-
Notifications
You must be signed in to change notification settings - Fork 556
perf: generalized "move" compactions #518
Description
See #517 for background on sstable boundary signals. Consider the same scenario mentioned in that issue:
L0 a------------------------z
L1 ab de gh jk mn pq st vw yz
In this scenario, L0 only contains two keys: a and z. Currently, a compaction from L0 to L1 will end up rewriting all of the sstables in L1. This is quite wasteful as we really only need to rewrite 2 sstables. The rest could be reused. Pebble already supports the notion of a "move" compaction which is performed if a compaction from Ln to Lm involves only a single input table. In that case, the input table is simply moved to the output table level: a pure metadata operation that is very fast. The generalization of "move" compactions is to recognize when the output records for a compaction are identical to the records in a single input table.
I have a vague sense of how this could be done. We could create separate levelIters on the input tables and seek on them to see where there are gaps in the key space of the inputs. In the scenario here, we'd create an inputIter[0] and inputIter[1]. When the compactionIter steps into one of the L1 input tables, we'd check the inputIter[0] to see if there are any keys which overlap in L0. If there are, we proceed with compaction until the next L1 input table. If there is no overlap with keys in L0, we "move" the L1 input table directly to output. Reminder that we need to check for both point and range tombstone overlap.

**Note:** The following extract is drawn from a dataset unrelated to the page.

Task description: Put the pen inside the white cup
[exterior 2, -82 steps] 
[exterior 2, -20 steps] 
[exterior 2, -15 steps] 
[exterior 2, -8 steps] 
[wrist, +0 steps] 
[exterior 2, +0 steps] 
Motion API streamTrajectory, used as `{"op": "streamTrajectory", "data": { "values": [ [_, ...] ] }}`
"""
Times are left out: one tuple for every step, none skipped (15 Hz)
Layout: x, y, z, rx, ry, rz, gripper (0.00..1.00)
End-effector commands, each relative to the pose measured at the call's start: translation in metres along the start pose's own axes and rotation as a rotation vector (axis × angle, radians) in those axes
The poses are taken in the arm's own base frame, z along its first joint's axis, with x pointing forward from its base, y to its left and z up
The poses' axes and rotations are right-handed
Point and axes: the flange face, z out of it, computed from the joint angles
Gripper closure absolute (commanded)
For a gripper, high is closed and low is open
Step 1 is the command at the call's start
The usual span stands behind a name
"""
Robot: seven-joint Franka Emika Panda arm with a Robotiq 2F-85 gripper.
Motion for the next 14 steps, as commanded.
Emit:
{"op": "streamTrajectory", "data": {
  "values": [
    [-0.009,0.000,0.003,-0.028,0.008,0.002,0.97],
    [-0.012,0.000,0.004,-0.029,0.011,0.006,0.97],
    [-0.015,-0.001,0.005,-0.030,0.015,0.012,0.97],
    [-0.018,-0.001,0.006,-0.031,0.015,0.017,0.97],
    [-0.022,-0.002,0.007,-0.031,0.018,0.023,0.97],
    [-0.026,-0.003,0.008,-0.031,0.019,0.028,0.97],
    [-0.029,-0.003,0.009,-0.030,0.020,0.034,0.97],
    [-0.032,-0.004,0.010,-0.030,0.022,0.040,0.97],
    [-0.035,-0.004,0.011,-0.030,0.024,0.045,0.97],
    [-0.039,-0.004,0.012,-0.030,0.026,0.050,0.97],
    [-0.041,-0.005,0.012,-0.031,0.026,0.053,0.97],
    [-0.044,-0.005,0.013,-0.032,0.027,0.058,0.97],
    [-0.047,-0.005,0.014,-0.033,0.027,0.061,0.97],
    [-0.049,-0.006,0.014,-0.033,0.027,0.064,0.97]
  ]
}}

One downside to moving sstables like this, is that we lose the snapshot and tombstone processing that takes place in compactionIter. This is only a problem if we're actually moving an sstable from L0 to L1.
I don't see any fundamental obstacles to this mechanism, though the compaction logic is already dauntingly complex. As a prerequisite, we need to figure out better abstractions, and to break up the already too complex DB.runCompaction method.
Jira issue: PEBBLE-177